It was announced last week that there would be a new director on the board of Kingfisher Airlines; a nominee of the 13 banks that have lent vast sums to the troubled airline will join the existing eight directors — comprising three people from the promoter group/management and five others (a former chairman of Sebi, a former finance secretary, the head of a leading advertising agency, a former CEO who is also a chartered accountant, and Vijay Amritraj). Unless you are the very credulous kind, you are unlikely to believe that a solitary nominee of a lending consortium would make much of a difference to the functioning of an eight-member board that has allowed the company to run up debt of more than Rs 7,500 crore, to earn annual revenue of Rs 6,000 crore or thereabouts — with interest and financial charges equal to a quarter of revenue, and hence substantial losses every year. It is no wonder that the market value of the airline is all of Rs 2,200 crore.
The issue is not how Kingfisher is run (it may be in a financial mess, but at least it has won several awards for the quality of its service). The issue is how banks are run. Because what the banks (including the redoubtable ICICI and the leader of the consortium, State Bank of India) did, at the start of this month, was to convert a small part of their loans into equity capital — giving them a 23 per cent stake in the airline. It has already been reported that this conversion of loans into shares was done at a share price that was about 60 per cent higher than the prevailing market price. The justification has been that loans from group companies have been converted at the same price — but if news reports are anything to go by, the group loans were unsecured while the banks had secured company assets. So the two categories of loans were not on the same footing.
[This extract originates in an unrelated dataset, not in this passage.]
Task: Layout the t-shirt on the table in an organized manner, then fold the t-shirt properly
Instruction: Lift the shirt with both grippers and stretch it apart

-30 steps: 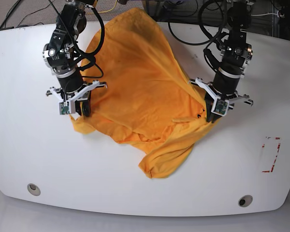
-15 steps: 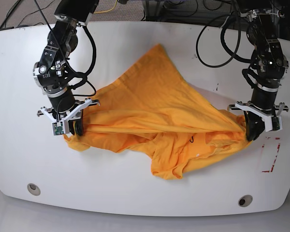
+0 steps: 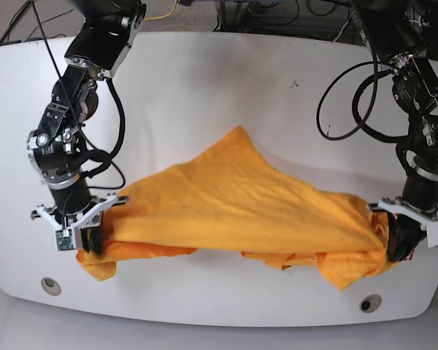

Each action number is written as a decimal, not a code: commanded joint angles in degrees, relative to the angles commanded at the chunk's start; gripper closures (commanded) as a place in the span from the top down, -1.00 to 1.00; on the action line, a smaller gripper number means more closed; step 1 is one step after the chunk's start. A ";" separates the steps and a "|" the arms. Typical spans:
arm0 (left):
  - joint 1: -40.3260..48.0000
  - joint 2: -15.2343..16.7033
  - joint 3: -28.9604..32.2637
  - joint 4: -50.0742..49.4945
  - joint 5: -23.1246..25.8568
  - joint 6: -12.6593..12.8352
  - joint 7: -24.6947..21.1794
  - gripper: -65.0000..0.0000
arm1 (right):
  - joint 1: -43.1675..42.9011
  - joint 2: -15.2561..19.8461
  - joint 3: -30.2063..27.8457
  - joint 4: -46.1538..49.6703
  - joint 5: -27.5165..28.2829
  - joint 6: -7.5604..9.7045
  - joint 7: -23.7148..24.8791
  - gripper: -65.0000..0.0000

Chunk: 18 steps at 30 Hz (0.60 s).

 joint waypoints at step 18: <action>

It is equally curious that the banks have settled for a little over 23 per cent of the company stock. Converting a slightly larger chunk of loans would have got the banks 26 per cent of the equity — and the right to block special resolutions. Converting a still bigger chunk (for about 30 per cent of the equity) would have reduced the Mallya group holding to less than majority, and thereby transferred some clout from the promoter group to the board of directors. And with 30 per cent of the stock, the banks could have asked for not one but three board seats, out of nine. Along with the independent directors (the ex-finance secretary and ex-Sebi chairman, say), the majority on the board could have demanded proper correctives from the airline management.
Considering that the banks are still owed about Rs 6,000 crore by the airline, which plans to issue more capital and/or take on more debt, it does require explanation as to why the banks have secured for themselves neither minority rights as significant shareholders nor proper board representation. This self-abnegation probably mirrors the failure to exercise rights that the banks would (should) have negotiated for themselves when giving the loans in the first place. The larger point is that the lenders now have the same level of effective risk as the shareholders — they are not going to get their money back until the airline makes a good profit. So why not convert all loans into equity, and then get the benefit of the upside (through share price appreciation) if the airline does indeed turn around? Would the banks care to explain?